The degree of similarity is described in any one of claims 1 to 6, which includes a degree of similarity between the magnitude of the first inference value in the first inference result and the magnitude of the second inference value in the second inference result. Information processing method.
The information processing according to claim 7, wherein in the determination, the second data is determined based on the first data which is an input when the difference between the first inference value and the second inference value is equal to or larger than the threshold value.
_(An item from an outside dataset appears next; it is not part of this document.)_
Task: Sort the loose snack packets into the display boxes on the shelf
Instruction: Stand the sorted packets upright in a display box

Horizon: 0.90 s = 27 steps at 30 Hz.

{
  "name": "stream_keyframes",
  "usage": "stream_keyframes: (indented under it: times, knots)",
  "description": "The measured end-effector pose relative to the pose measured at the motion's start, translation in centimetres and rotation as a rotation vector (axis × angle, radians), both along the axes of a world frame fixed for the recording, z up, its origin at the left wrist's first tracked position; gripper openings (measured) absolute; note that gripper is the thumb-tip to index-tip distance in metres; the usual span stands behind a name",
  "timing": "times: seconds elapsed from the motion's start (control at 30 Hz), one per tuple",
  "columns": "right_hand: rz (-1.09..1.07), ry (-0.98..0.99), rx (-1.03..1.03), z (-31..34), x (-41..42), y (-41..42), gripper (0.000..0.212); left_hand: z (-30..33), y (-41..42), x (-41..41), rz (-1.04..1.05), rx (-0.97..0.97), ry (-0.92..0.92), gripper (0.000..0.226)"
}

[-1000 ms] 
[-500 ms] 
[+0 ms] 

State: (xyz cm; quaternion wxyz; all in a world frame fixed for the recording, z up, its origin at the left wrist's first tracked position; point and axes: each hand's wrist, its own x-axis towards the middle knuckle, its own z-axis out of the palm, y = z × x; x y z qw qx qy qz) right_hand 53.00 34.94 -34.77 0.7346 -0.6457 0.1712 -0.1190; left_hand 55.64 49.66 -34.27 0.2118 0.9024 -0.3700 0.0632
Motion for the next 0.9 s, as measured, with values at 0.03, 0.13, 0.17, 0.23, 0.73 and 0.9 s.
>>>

Method.
The information processing method according to any one of claims 1 to 8, wherein the second data is data obtained by processing the first data.
The information processing method according to any one of claims 1 to 9, wherein in the training, the second inference model is trained by using more of the second data than other training data.
The information processing method according to any one of claims 1 to 10, wherein the first inference model and the second inference model are neural network models.
The acquisition unit that acquires the first data,
An inference result calculation unit that inputs the first data into the first inference model to calculate the first inference result, and inputs the first data into the second inference model to calculate the second inference result.
A similarity calculation unit that calculates the similarity between the first inference result and the second inference result,
A decision unit that determines the second data, which is training data in machine learning, based on the similarity, and
An information processing system including a training unit that trains a second inference model by machine learning using the second data.
The acquisition unit that acquires sensing data and
A control unit that inputs the sensing data into the second inference model and acquires the inference result,
It is provided with an output unit that outputs data based on the acquired inference result.
The second inference model is trained by machine learning using the second data.
The second data is training data in machine learning, and is determined based on the degree of similarity.
The similarity is calculated from the first inference result and the second inference result.
The first inference result is calculated by inputting the first data into the first inference model.
The second inference result is an information processing device calculated by inputting the first data into the second inference model.